[codex] add Windows file locking fallback#9
Conversation
Da7-Tech
left a comment
There was a problem hiding this comment.
Thanks for taking this on — and for the red-test-first validation notes, that's exactly the workflow this repo asks for. The direction is right and the fake-import regression test is a clean way to exercise the branch from POSIX. Two things need fixing before this can merge:
1. LK_LOCK doesn't block like flock does — a contended save now crashes on Windows (the main issue).
msvcrt.locking(fd, LK_LOCK, 1) is not an indefinite blocking lock: the CRT retries once per second, 10 times, then raises OSError. In this diff that OSError propagates out of _save() (the except ImportError around it doesn't catch it), so two agent processes saving concurrently — precisely the scenario the lock exists for — turn into a hard failure of remember/dream after ~10s, where POSIX flock would simply wait. The fallback as written trades "no lock" for "crash under contention", which is a regression in the one case that matters.

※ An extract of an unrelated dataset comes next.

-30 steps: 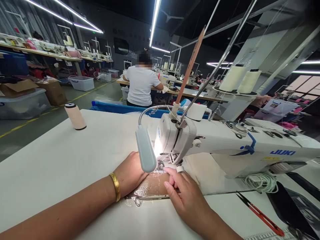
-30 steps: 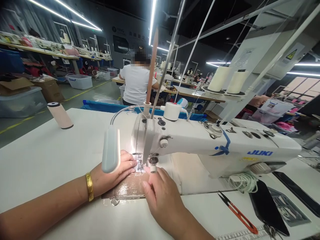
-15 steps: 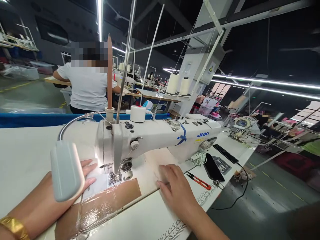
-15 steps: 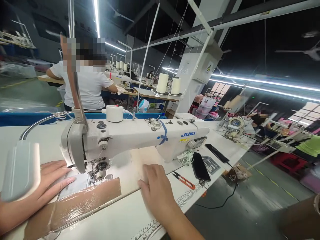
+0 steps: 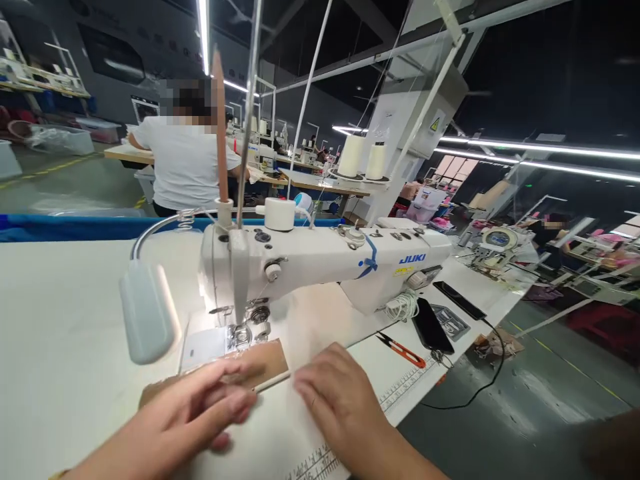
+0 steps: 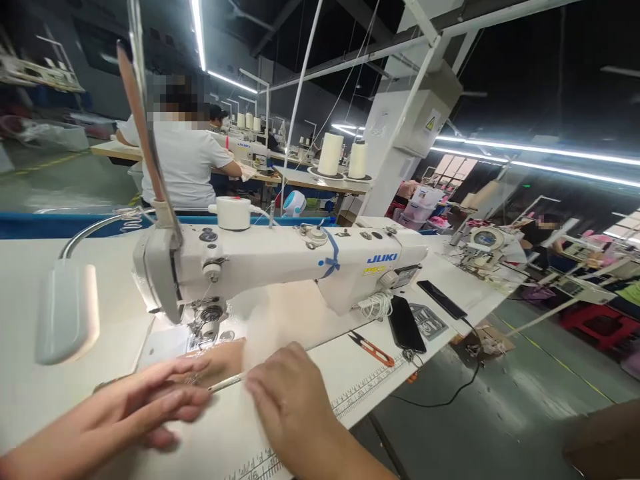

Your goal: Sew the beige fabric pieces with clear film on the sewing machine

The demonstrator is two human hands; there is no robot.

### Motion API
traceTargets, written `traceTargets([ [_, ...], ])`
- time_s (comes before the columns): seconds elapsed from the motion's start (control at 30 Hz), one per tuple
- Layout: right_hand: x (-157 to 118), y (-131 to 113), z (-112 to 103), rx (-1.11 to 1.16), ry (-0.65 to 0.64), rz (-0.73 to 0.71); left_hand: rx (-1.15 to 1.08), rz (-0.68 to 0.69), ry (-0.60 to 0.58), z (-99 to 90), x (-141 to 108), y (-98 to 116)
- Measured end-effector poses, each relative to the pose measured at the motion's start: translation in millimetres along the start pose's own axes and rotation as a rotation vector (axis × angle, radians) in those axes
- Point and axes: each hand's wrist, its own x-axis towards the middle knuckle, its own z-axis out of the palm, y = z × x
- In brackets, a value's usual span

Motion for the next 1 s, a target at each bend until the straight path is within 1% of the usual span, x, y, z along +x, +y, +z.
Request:
traceTargets([
  [0.03, 0, -9, 3, 0.091, -0.034, -0.047, -0.124, -0.069, -0.044, 8.7, 0, 7],
  [0.07, 0, -15, 4, 0.166, -0.059, -0.057, -0.197, -0.119, -0.062, 13.8, 0, 11],
  [0.1, -1, -19, 4, 0.219, -0.071, -0.030, -0.234, -0.166, -0.071, 15.2, -1, 14],
  [0.17, -1, -19, 2, 0.241, -0.055, 0.091, -0.198, -0.232, -0.043, 8.6, -6, 15],
  [0.2, -1, -16, 1, 0.224, -0.048, 0.142, -0.145, -0.256, -0.018, 2.4, -8, 13],
  [0.23, -2, -13, 0, 0.200, -0.056, 0.164, -0.076, -0.267, 0.018, -4.4, -12, 11],
  [0.33, -5, -5, 4, 0.145, -0.151, 0.120, 0.187, -0.206, 0.165, -19.8, -20, 3],
  [0.37, -6, -5, 7, 0.135, -0.188, 0.098, 0.257, -0.178, 0.188, -21.9, -22, 1],
  [0.43, -7, -7, 13, 0.122, -0.242, 0.065, 0.326, -0.150, 0.182, -21.9, -25, 0],
  [0.53, -3, -11, 19, 0.105, -0.289, 0.033, 0.342, -0.129, 0.135, -15.3, -28, 7],
  [0.6, 3, -13, 18, 0.106, -0.304, 0.002, 0.376, -0.052, 0.131, -8.9, -31, 17],
  [0.63, 7, -14, 17, 0.108, -0.310, -0.026, 0.401, 0.014, 0.134, -5.5, -32, 23],
  [0.7, 15, -18, 12, 0.127, -0.322, -0.110, 0.459, 0.199, 0.130, 0.8, -33, 38],
  [0.77, 23, -24, 8, 0.192, -0.353, -0.186, 0.503, 0.385, 0.066, 3.8, -34, 55],
  [0.83, 29, -29, 5, 0.279, -0.349, -0.202, 0.552, 0.557, -0.001, 1.2, -34, 71],
  [0.87, 30, -31, 4, 0.296, -0.311, -0.193, 0.599, 0.629, 0.002, -2.1, -35, 77],
  [0.9, 31, -31, 4, 0.279, -0.250, -0.188, 0.660, 0.693, 0.033, -6.3, -37, 82],
  [0.97, 29, -29, 3, 0.149, -0.080, -0.235, 0.794, 0.792, 0.109, -14.1, -44, 85],
  [1.0, 26, -27, 2, 0.066, -0.014, -0.285, 0.845, 0.823, 0.123, -16.3, -47, 84],
])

The parity fix is small — wrap the acquire in a retry loop so it blocks indefinitely like flock:
while True:
try:
msvcrt.locking(lockf.fileno(), msvcrt.LK_LOCK, 1)
break
except OSError:
continue # LK_LOCK already slept ~10s; keep waiting like flock2. Please add a regression test for that contention path.
Your FakeMsvcrt is already the right harness: make locking raise OSError on the first LK_LOCK call and succeed on the second, and assert the save completes (and the graph file is written) instead of raising. That's the test that fails on the current diff and passes with the retry loop.
Two smaller notes, no action needed:
windows-latestis already in the CI matrix onmain, so once this lands the realmsvcrtpath (not just the fake) gets exercised on every push — no workflow changes needed in this PR.mainmoved to v5.4.2 today (a precision-review release that touches_save's merge block and its tests). Please rebase; the conflict, if any, should be trivial.
The seek-to-0 lock/unlock symmetry, the lock_backend tuple, and keeping the read-merge-write path intact all look correct to me. With the retry loop + test this is mergeable. Thanks again!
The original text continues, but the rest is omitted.